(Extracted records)
━━━━━━━━━━

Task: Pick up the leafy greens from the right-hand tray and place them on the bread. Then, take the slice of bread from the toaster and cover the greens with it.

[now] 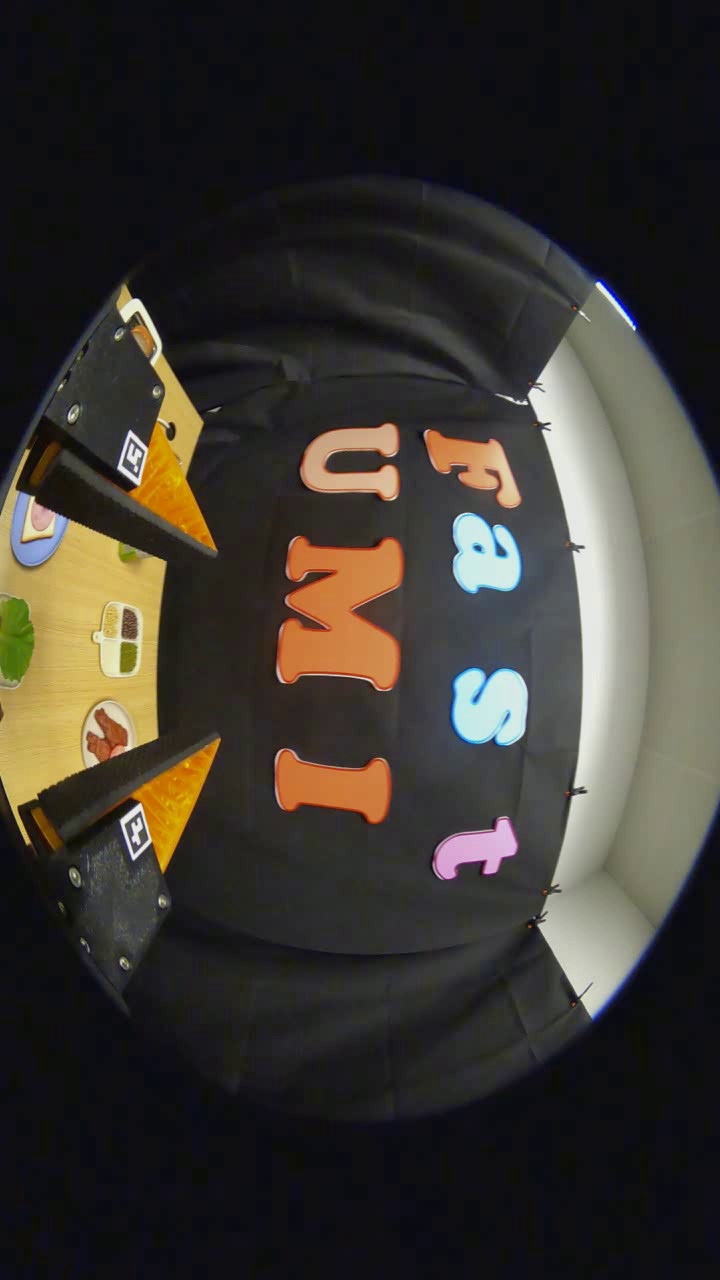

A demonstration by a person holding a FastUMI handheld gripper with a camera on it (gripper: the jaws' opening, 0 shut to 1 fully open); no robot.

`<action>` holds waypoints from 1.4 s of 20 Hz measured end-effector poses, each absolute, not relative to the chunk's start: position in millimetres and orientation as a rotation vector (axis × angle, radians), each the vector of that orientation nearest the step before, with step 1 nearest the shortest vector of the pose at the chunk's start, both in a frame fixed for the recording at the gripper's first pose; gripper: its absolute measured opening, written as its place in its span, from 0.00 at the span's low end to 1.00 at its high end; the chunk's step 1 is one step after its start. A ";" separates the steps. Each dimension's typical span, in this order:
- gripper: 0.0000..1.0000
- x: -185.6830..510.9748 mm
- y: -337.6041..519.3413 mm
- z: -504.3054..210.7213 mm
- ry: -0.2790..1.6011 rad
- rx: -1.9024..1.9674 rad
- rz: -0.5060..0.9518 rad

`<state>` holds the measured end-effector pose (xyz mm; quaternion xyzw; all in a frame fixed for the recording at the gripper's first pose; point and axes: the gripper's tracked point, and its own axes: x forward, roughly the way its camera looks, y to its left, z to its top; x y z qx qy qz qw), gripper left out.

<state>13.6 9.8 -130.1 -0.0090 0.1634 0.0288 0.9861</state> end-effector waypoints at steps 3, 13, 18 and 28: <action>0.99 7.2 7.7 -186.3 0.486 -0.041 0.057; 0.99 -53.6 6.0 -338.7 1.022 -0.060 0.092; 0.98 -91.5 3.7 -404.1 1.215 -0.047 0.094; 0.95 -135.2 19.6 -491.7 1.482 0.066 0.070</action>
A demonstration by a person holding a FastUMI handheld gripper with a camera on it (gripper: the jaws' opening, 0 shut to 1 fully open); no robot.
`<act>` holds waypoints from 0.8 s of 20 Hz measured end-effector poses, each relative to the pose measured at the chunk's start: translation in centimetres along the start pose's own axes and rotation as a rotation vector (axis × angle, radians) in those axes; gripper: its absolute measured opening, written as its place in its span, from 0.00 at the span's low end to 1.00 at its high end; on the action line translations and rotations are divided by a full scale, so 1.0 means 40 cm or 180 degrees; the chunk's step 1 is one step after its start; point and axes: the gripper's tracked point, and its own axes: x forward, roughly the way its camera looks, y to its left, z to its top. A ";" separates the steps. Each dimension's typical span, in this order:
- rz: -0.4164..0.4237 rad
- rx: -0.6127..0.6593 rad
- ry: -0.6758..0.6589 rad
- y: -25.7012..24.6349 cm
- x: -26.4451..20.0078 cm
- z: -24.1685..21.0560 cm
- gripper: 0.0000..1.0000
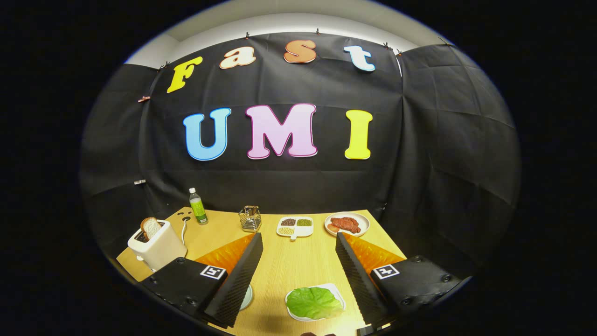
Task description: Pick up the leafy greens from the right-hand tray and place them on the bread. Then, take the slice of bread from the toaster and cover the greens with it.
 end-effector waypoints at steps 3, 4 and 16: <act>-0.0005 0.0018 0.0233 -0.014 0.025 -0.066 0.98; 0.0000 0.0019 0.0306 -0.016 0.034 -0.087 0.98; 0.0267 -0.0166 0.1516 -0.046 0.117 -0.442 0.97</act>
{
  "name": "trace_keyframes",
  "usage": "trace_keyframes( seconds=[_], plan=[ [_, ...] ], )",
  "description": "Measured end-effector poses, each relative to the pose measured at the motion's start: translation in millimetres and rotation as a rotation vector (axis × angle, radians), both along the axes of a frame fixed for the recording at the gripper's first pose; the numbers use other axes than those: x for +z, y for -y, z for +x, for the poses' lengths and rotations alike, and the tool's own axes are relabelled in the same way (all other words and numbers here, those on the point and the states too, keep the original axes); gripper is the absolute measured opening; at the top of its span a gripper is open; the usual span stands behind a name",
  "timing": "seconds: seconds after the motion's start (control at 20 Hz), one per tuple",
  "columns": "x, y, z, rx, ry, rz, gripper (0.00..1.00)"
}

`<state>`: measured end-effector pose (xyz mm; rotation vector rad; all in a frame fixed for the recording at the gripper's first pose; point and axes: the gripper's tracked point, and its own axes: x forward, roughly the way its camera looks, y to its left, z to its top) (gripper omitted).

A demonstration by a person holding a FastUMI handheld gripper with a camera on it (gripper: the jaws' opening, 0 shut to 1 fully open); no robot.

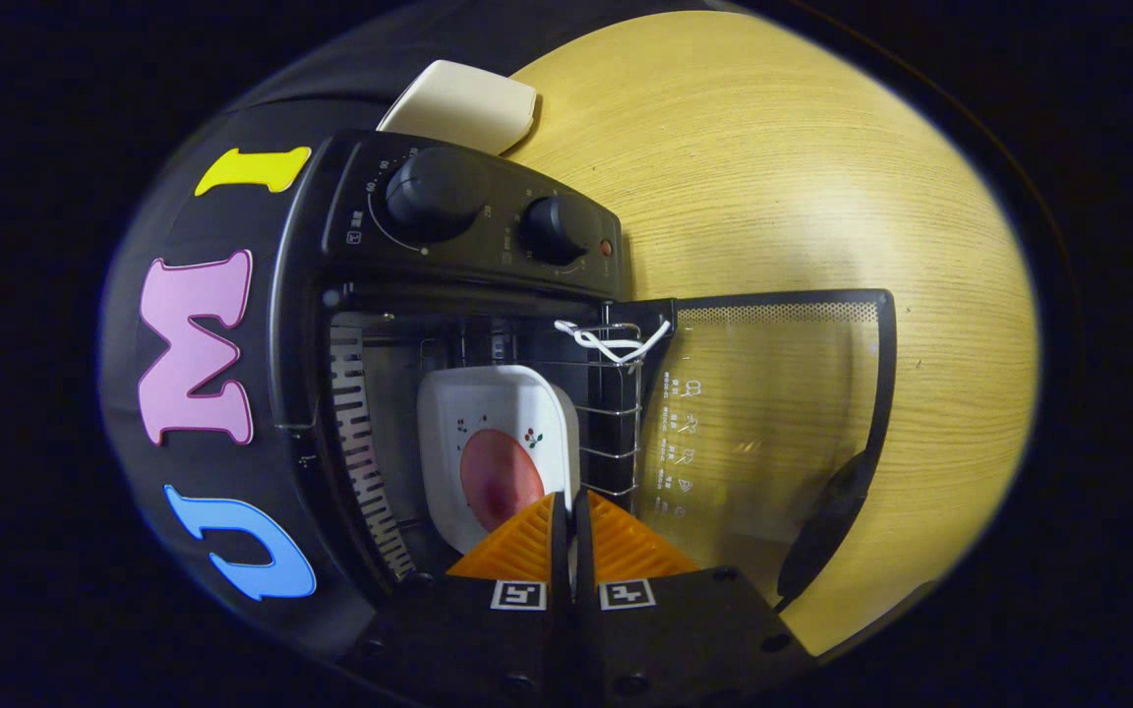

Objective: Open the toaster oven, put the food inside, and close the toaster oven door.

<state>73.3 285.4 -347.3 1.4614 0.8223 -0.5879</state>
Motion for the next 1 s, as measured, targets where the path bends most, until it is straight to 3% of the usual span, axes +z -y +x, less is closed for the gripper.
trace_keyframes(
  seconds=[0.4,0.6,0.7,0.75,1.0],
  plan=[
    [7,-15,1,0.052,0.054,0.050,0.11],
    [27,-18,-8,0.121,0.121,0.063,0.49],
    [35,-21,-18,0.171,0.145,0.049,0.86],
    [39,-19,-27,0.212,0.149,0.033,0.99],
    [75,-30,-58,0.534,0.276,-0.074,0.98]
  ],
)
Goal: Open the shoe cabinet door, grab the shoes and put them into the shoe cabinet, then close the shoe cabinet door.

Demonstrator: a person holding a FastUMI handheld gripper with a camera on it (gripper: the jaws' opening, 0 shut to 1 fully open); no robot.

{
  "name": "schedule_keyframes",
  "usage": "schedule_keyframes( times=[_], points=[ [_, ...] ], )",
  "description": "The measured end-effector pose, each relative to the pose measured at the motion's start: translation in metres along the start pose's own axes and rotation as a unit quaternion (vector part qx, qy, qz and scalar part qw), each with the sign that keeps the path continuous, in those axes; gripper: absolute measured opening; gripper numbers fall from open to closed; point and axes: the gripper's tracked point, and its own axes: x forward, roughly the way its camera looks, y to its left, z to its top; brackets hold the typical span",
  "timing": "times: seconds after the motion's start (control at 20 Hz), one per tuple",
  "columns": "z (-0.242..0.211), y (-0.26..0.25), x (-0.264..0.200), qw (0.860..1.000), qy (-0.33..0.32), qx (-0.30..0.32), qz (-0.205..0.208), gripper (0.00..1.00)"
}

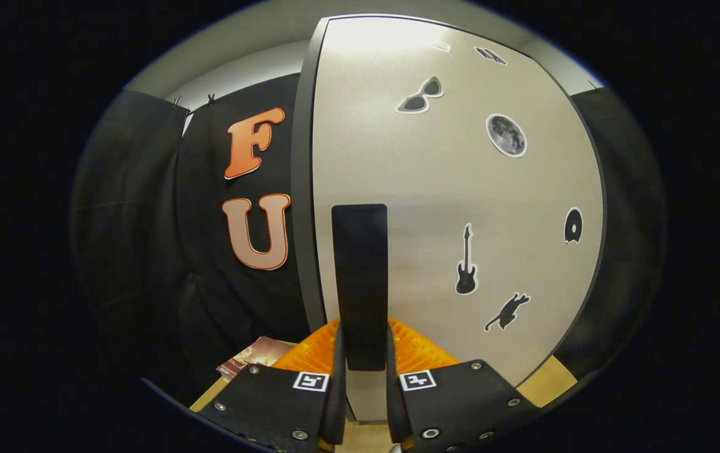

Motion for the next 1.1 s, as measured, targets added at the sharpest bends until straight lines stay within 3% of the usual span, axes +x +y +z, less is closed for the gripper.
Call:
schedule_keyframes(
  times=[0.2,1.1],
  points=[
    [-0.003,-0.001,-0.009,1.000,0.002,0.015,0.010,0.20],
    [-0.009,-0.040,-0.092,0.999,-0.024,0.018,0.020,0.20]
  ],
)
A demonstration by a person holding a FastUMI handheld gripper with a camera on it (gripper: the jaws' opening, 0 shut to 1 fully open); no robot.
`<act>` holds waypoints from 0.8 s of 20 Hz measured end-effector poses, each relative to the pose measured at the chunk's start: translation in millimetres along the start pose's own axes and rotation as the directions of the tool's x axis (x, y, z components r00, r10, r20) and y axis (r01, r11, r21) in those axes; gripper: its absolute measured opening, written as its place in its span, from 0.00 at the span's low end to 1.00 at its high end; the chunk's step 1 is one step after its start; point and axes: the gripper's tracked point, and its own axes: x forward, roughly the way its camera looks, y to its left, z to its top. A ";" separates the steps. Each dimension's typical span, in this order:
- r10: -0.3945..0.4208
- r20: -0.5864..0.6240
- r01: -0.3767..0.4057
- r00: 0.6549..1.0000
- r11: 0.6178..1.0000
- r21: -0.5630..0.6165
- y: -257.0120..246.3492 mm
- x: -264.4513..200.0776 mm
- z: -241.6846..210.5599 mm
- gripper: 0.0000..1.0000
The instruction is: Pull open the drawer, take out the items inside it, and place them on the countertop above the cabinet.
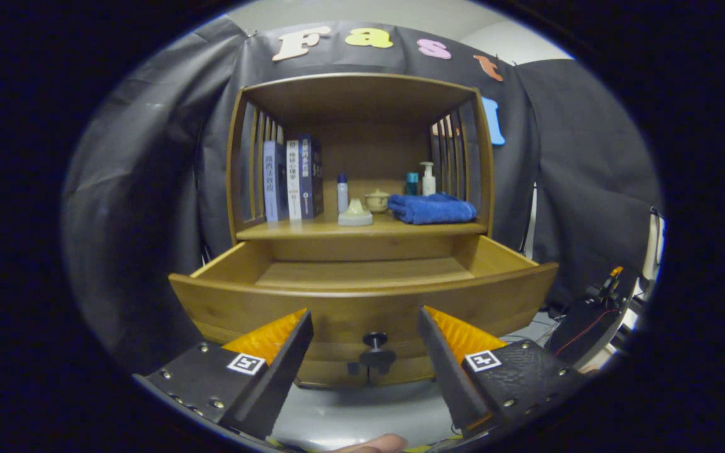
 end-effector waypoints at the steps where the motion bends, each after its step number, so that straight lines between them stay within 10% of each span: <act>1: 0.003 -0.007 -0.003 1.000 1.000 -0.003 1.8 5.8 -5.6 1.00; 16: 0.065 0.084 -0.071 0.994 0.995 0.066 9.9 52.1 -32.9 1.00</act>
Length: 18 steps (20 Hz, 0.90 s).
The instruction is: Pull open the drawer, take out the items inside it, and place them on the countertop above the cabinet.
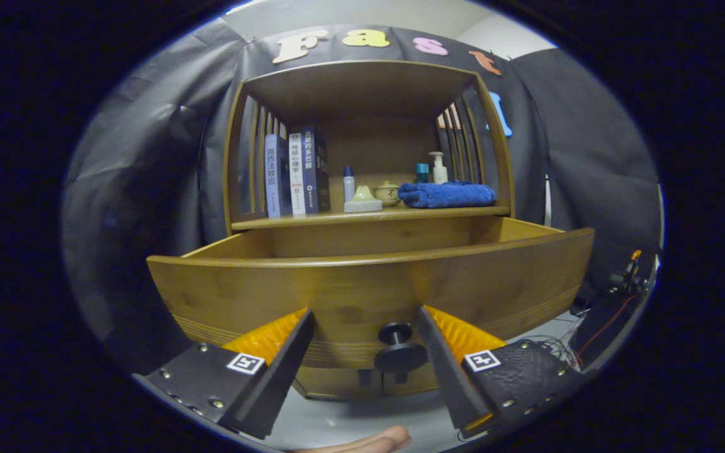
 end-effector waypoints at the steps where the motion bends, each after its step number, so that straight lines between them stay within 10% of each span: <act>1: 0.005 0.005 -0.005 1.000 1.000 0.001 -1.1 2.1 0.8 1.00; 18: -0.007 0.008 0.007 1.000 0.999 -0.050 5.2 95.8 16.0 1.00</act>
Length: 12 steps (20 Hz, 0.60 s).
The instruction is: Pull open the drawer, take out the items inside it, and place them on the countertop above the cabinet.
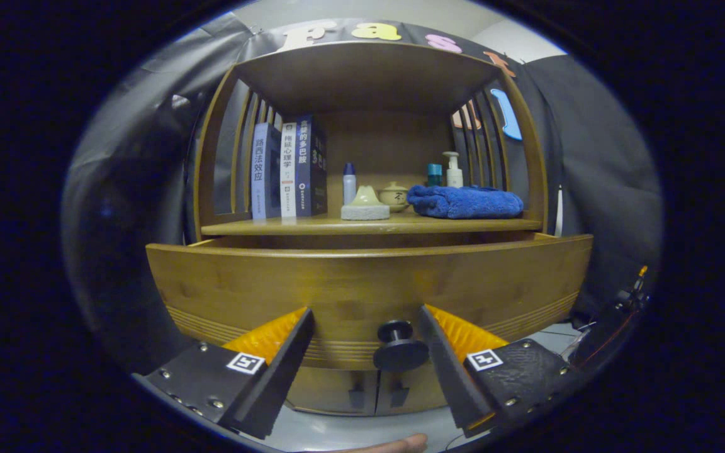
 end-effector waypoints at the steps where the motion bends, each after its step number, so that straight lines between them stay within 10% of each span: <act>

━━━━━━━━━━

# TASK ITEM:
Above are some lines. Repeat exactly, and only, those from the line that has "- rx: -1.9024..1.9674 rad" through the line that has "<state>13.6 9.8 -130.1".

# ANSWER SECTION:
- rx: -1.9024..1.9674 rad
- rz: -0.5060..0.9518 rad

`<state>` holds the measured end-effector pose (xyz mm; quaternion xyzw; all in a frame fixed for the recording at the gripper's first pose; point and axes: the gripper's tracked point, and its own axes: x forward, roughly the way its camera looks, y to its left, z to its top; x y z qx qy qz qw), gripper left out.

<state>13.6 9.8 -130.1 -0.0090 0.1634 0.0288 0.9861</state> end-effector waypoints at steps 3, 13, 18 and 28: <action>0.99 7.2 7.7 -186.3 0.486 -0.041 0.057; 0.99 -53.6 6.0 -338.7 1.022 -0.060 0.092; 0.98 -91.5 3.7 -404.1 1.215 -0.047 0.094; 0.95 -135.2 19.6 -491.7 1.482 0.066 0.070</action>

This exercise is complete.